Remarks on the second anniversary of September 11, 2001, delivered this morning by Solicitor General Theodore B. Olson in the courtyard of the U.S. Department of Justice in Washington.
We gather today to remember and pay tribute with our hearts and our tears to the loved ones, friends, colleagues and fellow Americans who were savagely murdered on this date two years ago.
We are still stunned and bewildered by the depraved fanaticism that planned and executed the slaughter that day of thousands of helpless, unsuspecting innocent lives, and the infliction of excruciatingly painful and unhealable damage on thousands more. The audacity of the attack, the breathtaking scope of the damage inflicted, and the depth and intensity of the inhuman rage that propelled the attackers is simply incomprehensible to us. Each of us that day was in some way a victim of a level and quality of violence that most of us had never even imagined in our lives. And we each suffer today in different ways from those September 11 moments when the ground beneath us trembled and our lives forever changed.
On that day we Americans were forced to recognize that we are inseparably bonded to others in Israel, India, Africa, Indonesia and other countries who have reaped the same bitter harvest of anguish, emptiness and grief sowed by twisted minds that know no emotion but hate, no motive but malevolence, and no goal but destruction. Nearly every day now, we read stories and see photographs of the devastation and cruelty inflicted by terrorists who attack restaurants, hospitals, office buildings, weddings and school buses. Mindless, senseless, cruelty and hate, and irreparable pain and loss.

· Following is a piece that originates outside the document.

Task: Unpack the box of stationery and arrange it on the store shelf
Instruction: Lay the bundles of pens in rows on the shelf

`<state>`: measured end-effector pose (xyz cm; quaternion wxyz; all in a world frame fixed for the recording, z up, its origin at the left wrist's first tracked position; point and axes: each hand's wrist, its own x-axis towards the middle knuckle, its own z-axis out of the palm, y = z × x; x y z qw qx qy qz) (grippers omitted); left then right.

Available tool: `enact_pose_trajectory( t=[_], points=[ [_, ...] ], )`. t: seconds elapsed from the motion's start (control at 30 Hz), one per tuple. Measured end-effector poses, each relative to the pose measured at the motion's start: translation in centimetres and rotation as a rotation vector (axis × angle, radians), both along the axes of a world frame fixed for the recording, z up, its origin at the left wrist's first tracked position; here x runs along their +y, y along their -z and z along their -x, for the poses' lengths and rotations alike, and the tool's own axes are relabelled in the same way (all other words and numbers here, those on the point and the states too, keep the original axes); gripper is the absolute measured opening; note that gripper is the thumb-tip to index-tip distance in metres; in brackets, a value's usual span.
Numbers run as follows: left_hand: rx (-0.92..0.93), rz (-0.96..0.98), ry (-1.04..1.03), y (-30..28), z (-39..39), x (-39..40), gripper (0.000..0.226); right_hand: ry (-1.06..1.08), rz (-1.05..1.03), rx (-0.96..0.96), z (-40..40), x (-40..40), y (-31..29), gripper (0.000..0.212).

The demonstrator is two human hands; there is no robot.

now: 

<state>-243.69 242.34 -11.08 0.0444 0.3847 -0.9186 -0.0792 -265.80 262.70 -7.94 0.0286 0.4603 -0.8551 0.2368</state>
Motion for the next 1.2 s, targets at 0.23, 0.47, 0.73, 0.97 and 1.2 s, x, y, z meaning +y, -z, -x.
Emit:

Remembering and honoring the victims of September 11 is therefore not remotely sufficient. We must engrave their faces and tragically-shortened histories on our hearts and in our souls. We must commit ourselves to the only goal that is worthy of their memories: to eradicate the disease that killed them, wherever it is and however long is takes. Their suffering and deaths must fuel our dedication to stamp out this cancer, and, in doing so, save those we love, and those who come after us, from future September Elevens and the pain, loneliness and helplessness we experienced on that day two years ago and have lived with every day since then.
We can never forget, but we can never even rest until that debt is paid, and September 11 can be remembered not as a beginning of a slide into chaos, but as the beginning of the end of blind, ruthless, random brutality, and the tears of orphaned children, the screams of hideously burned bodies, and the numbing grief that terrorism delivers.
We cannot give up until that goal is attained, whether it comes in our lifetime or not. If we do not persevere, we will be haunted for eternity by the memories of those who were taken from us on September 11. We cannot forget them or let them down.
We do not have to be a president, soldier, attorney general, prosecutor or intelligence agent to wage this battle and win this war. Everyone of us, in little ways, in thoughts and words and spirit, can pull an oar, however small or seemingly slight. Each of us can make a difference. But it will take all of us, in our own individual lives, to lead or somehow, in some way, support the achievement of this goal. If we do not, we will pay a tragic price in our neighborhoods, our schools, and our homes. None of us, no matter where we live, no matter how carefully we live our lives, is immune from terrorism. We will either root it out and extinguish it wherever it may hide, or it will find us and strip us of our safety, happiness and everything we cherish.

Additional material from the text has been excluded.